■ EXERCISE PROMPT ■
List all lines in the material below that contain "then".

# # # # # # #

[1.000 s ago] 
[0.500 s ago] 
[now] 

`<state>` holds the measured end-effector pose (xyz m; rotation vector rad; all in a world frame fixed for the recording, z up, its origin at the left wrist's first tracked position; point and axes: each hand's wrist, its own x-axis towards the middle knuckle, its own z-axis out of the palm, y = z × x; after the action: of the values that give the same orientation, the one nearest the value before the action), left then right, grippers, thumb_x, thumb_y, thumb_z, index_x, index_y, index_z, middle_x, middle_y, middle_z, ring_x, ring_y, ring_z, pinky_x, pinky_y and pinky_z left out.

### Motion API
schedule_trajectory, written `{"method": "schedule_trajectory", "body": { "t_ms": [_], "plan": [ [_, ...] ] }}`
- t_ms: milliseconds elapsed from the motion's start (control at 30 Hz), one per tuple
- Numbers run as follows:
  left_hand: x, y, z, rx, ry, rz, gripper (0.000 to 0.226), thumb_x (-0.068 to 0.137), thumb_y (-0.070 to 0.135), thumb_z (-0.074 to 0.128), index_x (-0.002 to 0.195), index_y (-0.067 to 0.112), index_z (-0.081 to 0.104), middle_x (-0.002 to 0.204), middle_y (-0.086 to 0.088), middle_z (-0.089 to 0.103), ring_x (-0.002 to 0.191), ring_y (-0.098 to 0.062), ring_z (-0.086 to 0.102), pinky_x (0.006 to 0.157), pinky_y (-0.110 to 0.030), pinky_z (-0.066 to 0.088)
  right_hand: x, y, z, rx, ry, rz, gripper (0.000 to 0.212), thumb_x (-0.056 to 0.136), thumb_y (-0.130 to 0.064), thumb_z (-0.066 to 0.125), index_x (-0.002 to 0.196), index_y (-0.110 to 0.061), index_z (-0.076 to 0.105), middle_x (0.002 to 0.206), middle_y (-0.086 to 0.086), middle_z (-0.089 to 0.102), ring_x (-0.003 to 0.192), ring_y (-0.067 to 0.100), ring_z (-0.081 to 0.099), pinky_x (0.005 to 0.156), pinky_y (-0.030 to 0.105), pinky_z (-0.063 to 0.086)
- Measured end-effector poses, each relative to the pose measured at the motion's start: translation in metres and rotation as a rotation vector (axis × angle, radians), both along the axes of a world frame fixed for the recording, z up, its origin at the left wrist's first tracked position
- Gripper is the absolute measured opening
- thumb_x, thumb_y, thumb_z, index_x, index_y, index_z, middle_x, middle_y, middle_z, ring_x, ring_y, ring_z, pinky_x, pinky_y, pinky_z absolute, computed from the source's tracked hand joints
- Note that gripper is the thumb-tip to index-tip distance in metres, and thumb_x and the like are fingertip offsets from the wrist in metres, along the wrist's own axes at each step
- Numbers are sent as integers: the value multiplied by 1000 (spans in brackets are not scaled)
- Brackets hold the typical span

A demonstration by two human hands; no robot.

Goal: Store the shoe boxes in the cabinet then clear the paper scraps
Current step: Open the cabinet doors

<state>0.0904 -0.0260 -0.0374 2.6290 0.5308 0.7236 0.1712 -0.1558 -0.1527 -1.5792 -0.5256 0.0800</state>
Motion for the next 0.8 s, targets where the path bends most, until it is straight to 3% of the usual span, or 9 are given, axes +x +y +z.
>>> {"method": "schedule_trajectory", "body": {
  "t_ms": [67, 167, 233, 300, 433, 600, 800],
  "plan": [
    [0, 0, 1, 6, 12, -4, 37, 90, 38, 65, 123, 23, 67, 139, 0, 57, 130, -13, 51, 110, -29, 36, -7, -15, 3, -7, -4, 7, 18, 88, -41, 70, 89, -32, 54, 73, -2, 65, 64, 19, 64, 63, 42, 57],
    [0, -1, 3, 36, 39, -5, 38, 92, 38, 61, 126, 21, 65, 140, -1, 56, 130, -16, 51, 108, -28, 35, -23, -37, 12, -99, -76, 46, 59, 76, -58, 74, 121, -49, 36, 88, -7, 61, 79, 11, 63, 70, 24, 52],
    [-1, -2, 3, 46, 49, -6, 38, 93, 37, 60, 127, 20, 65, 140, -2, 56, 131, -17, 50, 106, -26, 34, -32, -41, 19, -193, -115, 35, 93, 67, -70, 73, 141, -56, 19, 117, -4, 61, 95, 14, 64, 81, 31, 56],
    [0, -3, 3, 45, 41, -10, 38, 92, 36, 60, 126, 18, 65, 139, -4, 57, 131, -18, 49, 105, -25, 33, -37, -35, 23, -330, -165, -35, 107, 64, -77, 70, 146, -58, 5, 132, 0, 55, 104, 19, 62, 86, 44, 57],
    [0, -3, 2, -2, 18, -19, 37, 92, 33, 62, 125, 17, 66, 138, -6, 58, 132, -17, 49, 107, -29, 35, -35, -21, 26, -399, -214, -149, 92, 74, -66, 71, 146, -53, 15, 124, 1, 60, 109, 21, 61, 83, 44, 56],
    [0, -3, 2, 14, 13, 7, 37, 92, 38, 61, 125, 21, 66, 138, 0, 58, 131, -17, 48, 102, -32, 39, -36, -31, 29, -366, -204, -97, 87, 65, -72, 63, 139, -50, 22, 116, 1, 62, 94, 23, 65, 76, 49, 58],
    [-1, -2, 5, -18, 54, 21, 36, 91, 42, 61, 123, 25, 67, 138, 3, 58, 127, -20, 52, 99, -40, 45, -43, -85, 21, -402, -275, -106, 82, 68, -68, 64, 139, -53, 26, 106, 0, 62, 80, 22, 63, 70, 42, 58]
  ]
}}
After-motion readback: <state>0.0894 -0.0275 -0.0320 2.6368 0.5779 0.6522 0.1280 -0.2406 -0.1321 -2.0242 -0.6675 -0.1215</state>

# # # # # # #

■ SOLUTION ■
`<state>` holds the measured end-effector pose (xyz m; rotation vector rad; all in a world frame fixed for the recording, z up, its origin at the left wrist's first tracked position; point and axes: each hand's wrist, its own x-axis towards the middle knuckle, its own z-axis out of the palm, y = z × x; after the action: of the values that give the same orientation, the one nearest the value before the action), left then right, grippers, thumb_x, thumb_y, thumb_z, index_x, index_y, index_z, middle_x, middle_y, middle_z, ring_x, ring_y, ring_z, pinky_x, pinky_y and pinky_z left out.
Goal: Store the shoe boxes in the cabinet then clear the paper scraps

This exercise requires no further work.